I have been trying the latest version of OpenNMT-py for NMT training.
I have couple of doubts and confusion wrt the format in which the sentencepiece BPE sentences are input for model training and inference step.(It might not directly has to do anything with OpeNMT-py, but still any clarification would help).
Basically I am using sentencepiece python package(pip) to train the Sentencepiece model.
when I n sample out the data which is going for NMT transformer based training in OpenNMT py (using n_sample, follwing this Translation — OpenNMT-py documentation), I can see the samples in below format
▁The ▁decision ▁in ▁R ▁v ▁Sp en cer 287 ▁( 20 1 4 ) ▁was ▁related ▁to ▁inform ational ▁privacy .
▁The ▁further ▁details ▁of ▁the ▁chapter ▁are ▁not ▁necessary ▁for ▁our ▁purpose .
but when I externally try to encode the sentence using the same sentencepiece model I get sentence in below format(i.e the list of subword string tokens)

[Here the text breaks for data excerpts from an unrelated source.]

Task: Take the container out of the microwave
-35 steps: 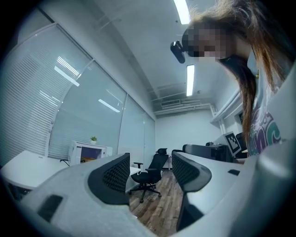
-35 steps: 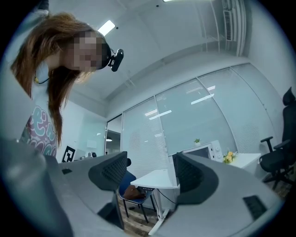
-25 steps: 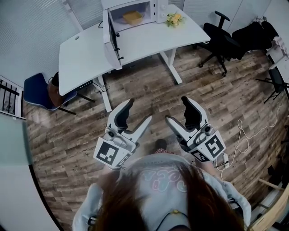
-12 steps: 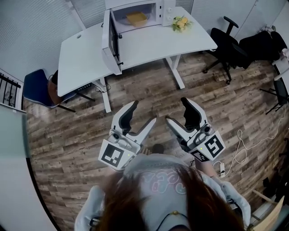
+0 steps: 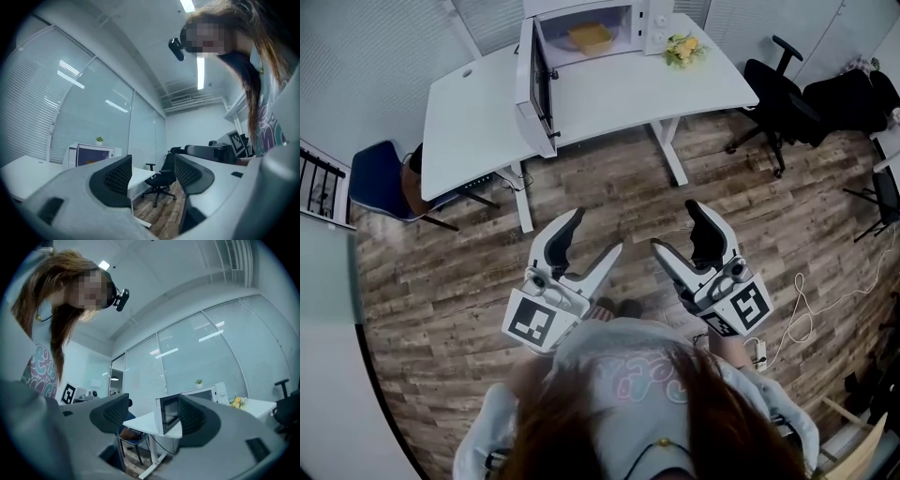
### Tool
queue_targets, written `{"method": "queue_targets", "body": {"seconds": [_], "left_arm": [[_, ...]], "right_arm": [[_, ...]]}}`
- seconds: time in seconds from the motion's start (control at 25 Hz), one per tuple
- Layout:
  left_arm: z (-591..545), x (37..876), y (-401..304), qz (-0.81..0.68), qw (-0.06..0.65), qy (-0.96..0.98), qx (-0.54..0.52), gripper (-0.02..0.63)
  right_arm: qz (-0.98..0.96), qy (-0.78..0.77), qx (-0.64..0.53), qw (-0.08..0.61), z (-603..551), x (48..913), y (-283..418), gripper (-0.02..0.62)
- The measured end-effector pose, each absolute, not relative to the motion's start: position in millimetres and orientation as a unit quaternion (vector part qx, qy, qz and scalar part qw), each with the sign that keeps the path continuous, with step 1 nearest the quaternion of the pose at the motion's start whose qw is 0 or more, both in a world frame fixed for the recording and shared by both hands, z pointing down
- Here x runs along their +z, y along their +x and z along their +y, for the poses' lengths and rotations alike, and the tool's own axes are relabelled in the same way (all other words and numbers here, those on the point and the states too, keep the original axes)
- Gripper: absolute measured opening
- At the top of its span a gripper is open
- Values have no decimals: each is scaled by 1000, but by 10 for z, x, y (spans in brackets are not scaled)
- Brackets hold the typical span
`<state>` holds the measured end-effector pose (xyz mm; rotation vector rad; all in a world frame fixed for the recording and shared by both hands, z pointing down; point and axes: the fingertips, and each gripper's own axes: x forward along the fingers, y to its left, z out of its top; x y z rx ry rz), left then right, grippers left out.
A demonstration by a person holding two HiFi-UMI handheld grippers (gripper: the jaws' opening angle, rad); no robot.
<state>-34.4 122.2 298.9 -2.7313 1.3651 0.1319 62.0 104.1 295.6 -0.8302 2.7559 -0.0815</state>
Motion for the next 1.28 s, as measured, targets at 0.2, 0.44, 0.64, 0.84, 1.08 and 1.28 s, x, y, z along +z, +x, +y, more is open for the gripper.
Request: {"method": "queue_targets", "body": {"seconds": [0.2, 0.44, 0.64, 0.84, 1.08, 1.28], "left_arm": [[1180, 3006, -374, 447, 32, -893, 45, 255], [1123, 3028, -334, 447, 22, -893, 44, 255], [1106, 3012, -239, 440, 25, -896, 52, 255], [1104, 3027, -210, 442, 23, -895, 55, 255], [1037, 3111, -294, 451, 18, -891, 48, 255], [802, 3143, -338, 452, 24, -890, 45, 255]], "right_arm": [[947, -291, -24, 132, 978, 2946, 637, 319], [945, -294, -28, 139, 940, 2942, 715, 318], [946, -293, -28, 138, 949, 2966, 764, 318], [950, -283, -33, 130, 953, 3025, 752, 318], [952, -282, -17, 115, 876, 3056, 719, 318], [949, -294, -8, 117, 654, 3056, 751, 318]]}}
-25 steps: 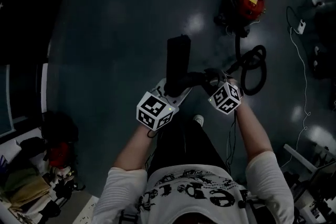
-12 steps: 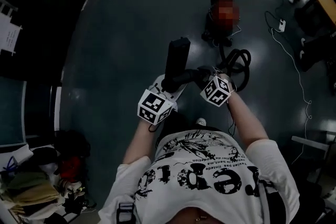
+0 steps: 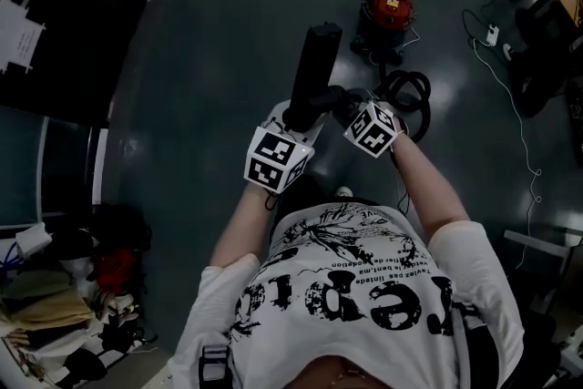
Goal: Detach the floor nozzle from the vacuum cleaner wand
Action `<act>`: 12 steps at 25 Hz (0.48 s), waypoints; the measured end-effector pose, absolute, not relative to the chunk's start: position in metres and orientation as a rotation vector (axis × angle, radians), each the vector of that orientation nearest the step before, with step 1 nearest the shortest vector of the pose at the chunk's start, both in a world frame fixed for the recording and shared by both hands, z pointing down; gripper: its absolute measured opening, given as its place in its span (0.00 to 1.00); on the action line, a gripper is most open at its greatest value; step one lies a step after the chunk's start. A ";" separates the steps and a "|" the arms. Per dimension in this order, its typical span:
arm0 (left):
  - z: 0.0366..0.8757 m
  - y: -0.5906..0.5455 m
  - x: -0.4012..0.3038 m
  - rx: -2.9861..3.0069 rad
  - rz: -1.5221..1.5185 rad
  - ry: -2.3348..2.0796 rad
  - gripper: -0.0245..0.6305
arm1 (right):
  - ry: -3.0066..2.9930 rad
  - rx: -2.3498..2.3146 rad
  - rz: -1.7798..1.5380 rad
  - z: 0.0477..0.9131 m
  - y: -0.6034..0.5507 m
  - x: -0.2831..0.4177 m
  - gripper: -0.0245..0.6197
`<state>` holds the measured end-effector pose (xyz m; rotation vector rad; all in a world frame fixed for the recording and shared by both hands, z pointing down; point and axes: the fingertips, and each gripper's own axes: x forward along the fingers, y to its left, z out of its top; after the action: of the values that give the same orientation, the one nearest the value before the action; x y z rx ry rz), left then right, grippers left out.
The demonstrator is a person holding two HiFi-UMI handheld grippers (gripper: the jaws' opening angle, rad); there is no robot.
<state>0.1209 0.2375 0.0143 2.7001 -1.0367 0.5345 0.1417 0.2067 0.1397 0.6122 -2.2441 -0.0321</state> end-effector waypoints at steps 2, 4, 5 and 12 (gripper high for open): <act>0.014 0.238 0.128 2.663 0.541 -1.088 0.20 | -2.237 0.624 -0.023 0.140 0.204 0.147 0.30; 0.014 0.235 0.135 2.594 0.529 -1.144 0.20 | -2.234 0.646 -0.012 0.140 0.199 0.154 0.30; 0.015 0.234 0.139 2.557 0.518 -1.166 0.20 | -2.232 0.659 -0.006 0.140 0.195 0.157 0.30; 0.019 0.244 0.145 2.532 0.412 -1.191 0.20 | -2.194 0.698 -0.029 0.157 0.190 0.168 0.30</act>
<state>0.1452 0.2441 0.0186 2.5323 -1.1914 0.4118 0.1681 0.1901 0.1575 0.6981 -2.1941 -0.0293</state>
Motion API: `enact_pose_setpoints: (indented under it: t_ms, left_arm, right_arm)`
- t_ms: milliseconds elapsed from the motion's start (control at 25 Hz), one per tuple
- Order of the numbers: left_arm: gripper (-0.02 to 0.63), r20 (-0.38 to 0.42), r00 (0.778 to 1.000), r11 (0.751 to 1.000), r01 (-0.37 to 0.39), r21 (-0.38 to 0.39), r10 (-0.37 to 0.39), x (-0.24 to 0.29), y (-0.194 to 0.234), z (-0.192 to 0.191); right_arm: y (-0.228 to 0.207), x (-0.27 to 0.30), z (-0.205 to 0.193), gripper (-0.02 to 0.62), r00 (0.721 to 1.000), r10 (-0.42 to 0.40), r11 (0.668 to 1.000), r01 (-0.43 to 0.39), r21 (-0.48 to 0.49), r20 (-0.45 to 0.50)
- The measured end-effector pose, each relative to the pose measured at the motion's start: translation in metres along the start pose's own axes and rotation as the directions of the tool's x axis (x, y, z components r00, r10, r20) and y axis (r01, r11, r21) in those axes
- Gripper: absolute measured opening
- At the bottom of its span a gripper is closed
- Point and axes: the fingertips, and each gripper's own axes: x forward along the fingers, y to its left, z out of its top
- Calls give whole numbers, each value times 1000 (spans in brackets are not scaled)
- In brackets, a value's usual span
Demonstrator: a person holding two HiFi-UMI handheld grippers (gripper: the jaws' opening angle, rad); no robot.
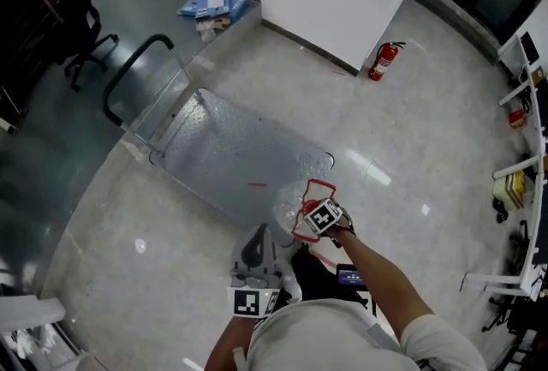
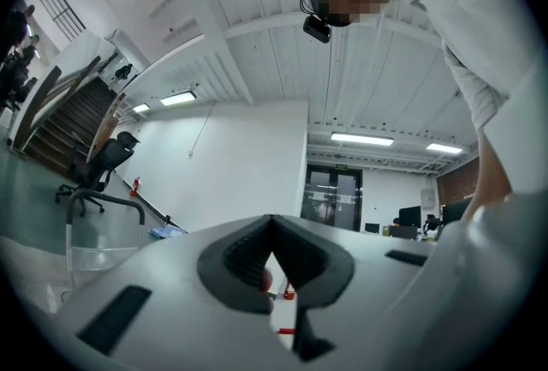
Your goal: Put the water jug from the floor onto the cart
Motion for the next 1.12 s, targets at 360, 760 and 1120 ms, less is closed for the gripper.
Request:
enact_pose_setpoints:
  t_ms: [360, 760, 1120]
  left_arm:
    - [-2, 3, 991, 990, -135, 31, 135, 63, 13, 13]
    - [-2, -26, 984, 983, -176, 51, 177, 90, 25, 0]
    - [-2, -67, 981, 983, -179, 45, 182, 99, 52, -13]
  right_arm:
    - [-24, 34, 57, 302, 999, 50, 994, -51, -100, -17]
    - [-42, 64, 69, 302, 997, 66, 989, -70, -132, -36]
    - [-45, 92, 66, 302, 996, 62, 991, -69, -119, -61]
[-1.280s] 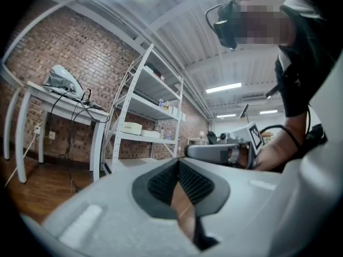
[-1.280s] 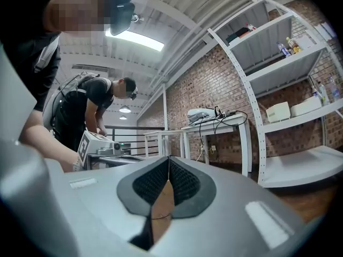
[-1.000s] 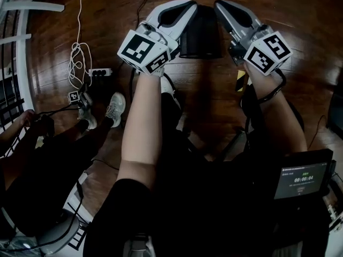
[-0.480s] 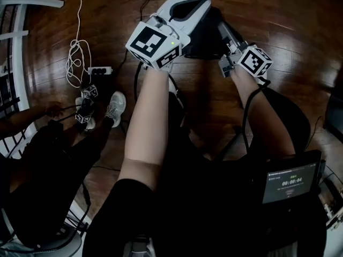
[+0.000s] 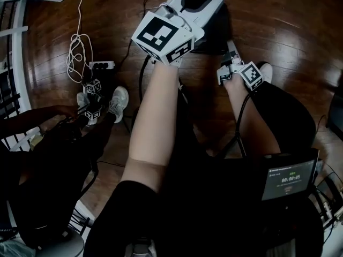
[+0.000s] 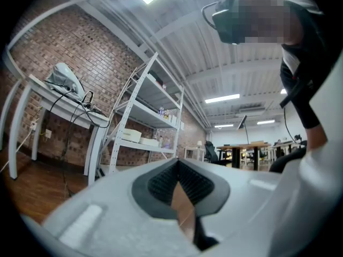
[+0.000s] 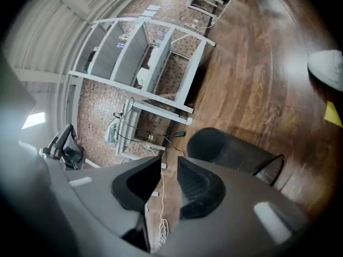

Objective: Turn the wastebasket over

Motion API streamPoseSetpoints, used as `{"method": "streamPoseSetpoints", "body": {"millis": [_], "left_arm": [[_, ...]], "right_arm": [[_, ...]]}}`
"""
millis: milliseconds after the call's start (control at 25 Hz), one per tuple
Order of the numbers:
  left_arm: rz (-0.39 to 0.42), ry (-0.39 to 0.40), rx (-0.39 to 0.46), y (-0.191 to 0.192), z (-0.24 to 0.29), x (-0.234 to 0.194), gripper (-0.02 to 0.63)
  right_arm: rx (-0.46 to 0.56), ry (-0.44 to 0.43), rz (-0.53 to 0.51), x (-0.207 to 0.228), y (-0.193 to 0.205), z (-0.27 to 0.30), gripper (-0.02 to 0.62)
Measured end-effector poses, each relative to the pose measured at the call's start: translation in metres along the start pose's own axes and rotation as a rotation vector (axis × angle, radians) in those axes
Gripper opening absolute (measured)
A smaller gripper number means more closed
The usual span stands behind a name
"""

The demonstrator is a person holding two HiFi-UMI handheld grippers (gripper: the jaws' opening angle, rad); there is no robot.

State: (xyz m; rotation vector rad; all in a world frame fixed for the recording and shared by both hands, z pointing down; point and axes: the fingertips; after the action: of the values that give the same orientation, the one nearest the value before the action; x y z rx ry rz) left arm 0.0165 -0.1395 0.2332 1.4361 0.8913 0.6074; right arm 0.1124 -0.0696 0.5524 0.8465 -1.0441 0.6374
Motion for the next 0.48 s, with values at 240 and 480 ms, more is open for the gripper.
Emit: {"method": "streamPoseSetpoints", "body": {"millis": [240,480], "left_arm": [[-0.022,-0.025,-0.007,0.001,-0.007,-0.004,0.001],[-0.03,-0.028,0.029,-0.016,0.0,0.004,0.0]], "right_arm": [[0.024,0.127,0.162,0.056,0.05,-0.019,0.143],[0.032,0.119,0.234,0.073,0.065,-0.022,0.14]]}}
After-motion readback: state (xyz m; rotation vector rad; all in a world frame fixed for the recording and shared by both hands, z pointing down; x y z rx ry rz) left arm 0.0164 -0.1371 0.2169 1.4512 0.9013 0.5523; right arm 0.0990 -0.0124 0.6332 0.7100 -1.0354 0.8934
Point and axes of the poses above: the fingertips, and each gripper's own axes: z forward along the fingers, x to its right, y out of its underside, and after that the axes turned 4 degrees about -x, right-handed
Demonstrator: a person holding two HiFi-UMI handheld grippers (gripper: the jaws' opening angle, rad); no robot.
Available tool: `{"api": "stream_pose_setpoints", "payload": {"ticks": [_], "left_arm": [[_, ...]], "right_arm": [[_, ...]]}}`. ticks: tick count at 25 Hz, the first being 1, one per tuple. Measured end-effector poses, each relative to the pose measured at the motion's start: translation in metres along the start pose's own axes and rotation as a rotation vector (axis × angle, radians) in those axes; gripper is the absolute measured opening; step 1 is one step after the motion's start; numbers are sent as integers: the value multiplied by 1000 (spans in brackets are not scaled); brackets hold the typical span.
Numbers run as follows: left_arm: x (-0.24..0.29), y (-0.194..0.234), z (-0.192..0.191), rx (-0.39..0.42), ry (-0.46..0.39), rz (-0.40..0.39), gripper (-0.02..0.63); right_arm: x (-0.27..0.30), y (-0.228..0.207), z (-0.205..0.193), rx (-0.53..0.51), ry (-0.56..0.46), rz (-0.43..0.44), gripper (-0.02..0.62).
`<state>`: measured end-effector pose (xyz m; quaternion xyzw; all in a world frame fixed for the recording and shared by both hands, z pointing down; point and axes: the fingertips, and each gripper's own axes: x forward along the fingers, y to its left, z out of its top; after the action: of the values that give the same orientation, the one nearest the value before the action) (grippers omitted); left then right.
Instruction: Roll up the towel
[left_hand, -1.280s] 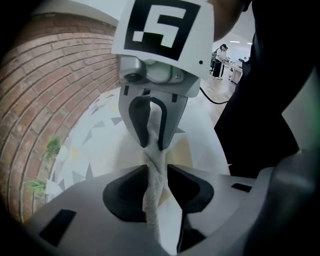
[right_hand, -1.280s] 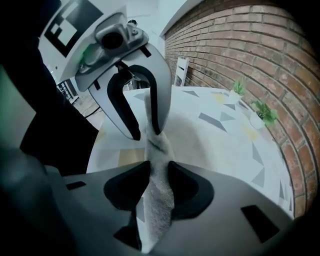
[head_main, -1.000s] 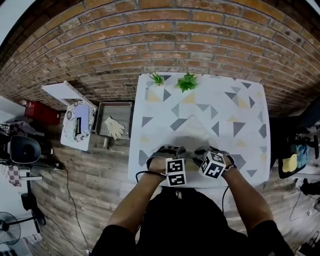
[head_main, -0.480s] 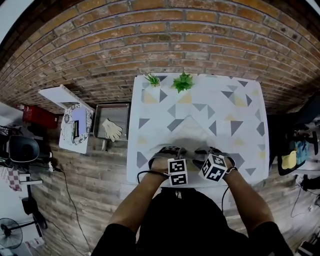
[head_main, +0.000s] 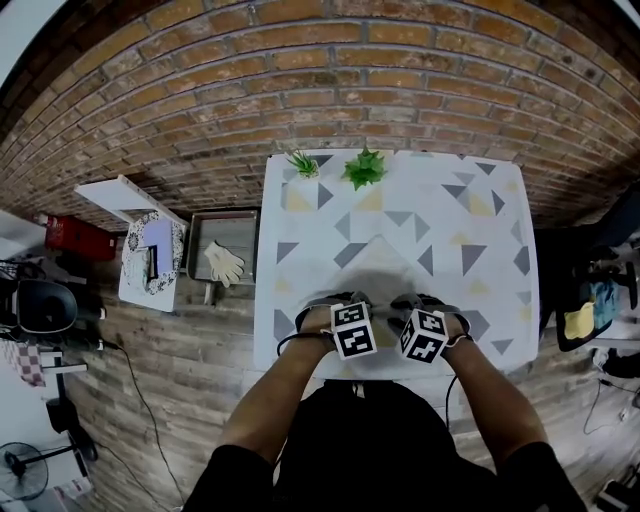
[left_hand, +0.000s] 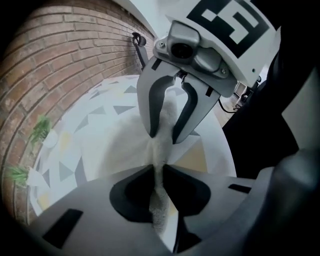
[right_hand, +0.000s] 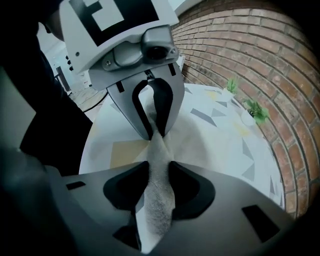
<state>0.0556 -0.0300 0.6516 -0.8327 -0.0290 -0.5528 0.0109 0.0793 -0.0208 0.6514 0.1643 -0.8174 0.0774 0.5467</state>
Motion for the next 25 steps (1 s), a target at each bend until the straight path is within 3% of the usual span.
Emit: {"api": "stream_pose_setpoints", "payload": {"ticks": [6, 14, 18, 19, 20, 22, 25], "left_arm": [[-1, 5, 1, -8, 4, -53, 67], [0, 15, 4, -74, 11, -186, 63], [-1, 17, 5, -96, -7, -218, 63], [-1, 18, 5, -93, -12, -212, 63], [-2, 19, 5, -79, -19, -192, 63], [-6, 25, 6, -8, -35, -95, 70], [-16, 30, 7, 116, -62, 53, 159]], "right_arm": [[-2, -7, 1, 46, -19, 115, 100], [-16, -17, 23, 21, -73, 83, 186], [-1, -8, 18, 2, -12, 77, 193], [3, -9, 15, 9, 3, 68, 189], [7, -10, 14, 21, 13, 58, 143], [9, -14, 14, 58, 17, 51, 112], [7, -17, 14, 139, 11, 80, 96]]}}
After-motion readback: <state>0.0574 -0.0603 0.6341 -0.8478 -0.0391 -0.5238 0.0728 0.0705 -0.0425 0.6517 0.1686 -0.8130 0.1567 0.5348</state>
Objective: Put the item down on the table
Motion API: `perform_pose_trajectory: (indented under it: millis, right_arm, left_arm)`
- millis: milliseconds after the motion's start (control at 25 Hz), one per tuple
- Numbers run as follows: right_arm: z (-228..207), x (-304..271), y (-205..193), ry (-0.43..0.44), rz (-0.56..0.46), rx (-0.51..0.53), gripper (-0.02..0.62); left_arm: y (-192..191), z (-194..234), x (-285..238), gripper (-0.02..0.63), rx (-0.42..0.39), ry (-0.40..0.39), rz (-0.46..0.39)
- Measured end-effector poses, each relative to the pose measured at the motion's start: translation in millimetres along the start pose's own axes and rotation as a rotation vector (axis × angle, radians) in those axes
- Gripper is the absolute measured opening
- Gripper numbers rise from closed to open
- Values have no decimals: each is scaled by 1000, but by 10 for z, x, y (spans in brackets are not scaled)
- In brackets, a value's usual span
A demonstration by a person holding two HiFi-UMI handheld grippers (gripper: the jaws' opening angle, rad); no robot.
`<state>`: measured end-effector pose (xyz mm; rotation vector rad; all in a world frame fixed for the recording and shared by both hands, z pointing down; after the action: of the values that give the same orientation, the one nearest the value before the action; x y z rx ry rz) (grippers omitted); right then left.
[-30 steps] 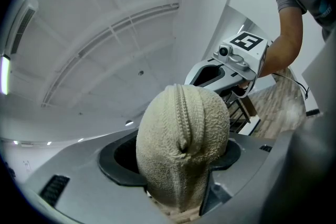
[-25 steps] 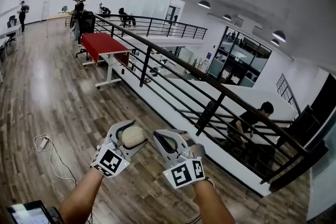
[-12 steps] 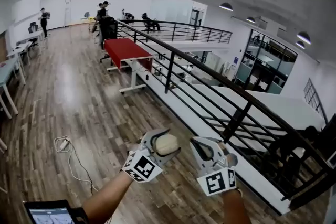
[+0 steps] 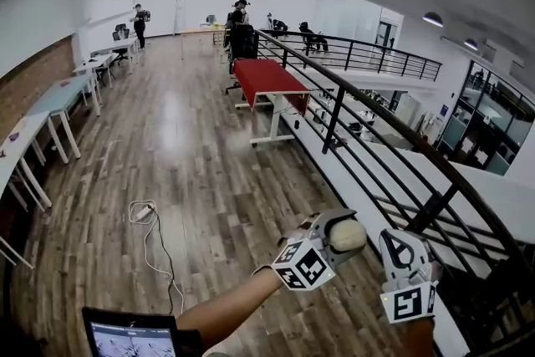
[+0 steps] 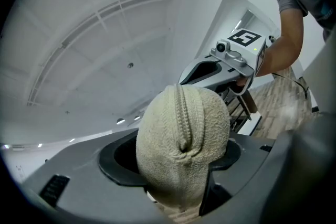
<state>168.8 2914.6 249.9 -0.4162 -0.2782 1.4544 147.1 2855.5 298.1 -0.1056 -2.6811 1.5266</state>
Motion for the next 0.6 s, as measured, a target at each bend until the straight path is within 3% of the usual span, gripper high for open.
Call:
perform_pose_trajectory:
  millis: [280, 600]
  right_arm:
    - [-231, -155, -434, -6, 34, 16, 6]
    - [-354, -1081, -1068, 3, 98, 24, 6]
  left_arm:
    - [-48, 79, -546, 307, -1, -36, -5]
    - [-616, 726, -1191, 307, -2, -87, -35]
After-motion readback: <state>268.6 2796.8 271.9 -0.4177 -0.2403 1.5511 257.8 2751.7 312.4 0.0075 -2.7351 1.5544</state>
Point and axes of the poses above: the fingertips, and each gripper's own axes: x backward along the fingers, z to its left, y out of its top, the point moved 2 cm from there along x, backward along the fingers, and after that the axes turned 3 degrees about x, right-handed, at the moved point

[‘▁The’, ‘▁decision’, ‘▁in’, ‘▁R’, ‘▁v’, ‘▁Sp’, ‘en’, ‘cer’, ‘287’, ‘▁(’, ‘20’, ‘1’, ‘4’, ‘)’, ‘▁was’, ‘▁related’, ‘▁to’, ‘▁inform’, ‘ational’, ‘▁privacy’, ‘.’]
[‘▁The’, ‘▁further’, ‘▁details’, ‘▁of’, ‘▁the’, ‘▁chapter’, ‘▁are’, ‘▁not’, ‘▁necessary’, ‘▁for’, ‘▁our’, ‘▁purpose’, ‘.’]
Although the tokenisation is same, only the format is varying(i.e list vs string)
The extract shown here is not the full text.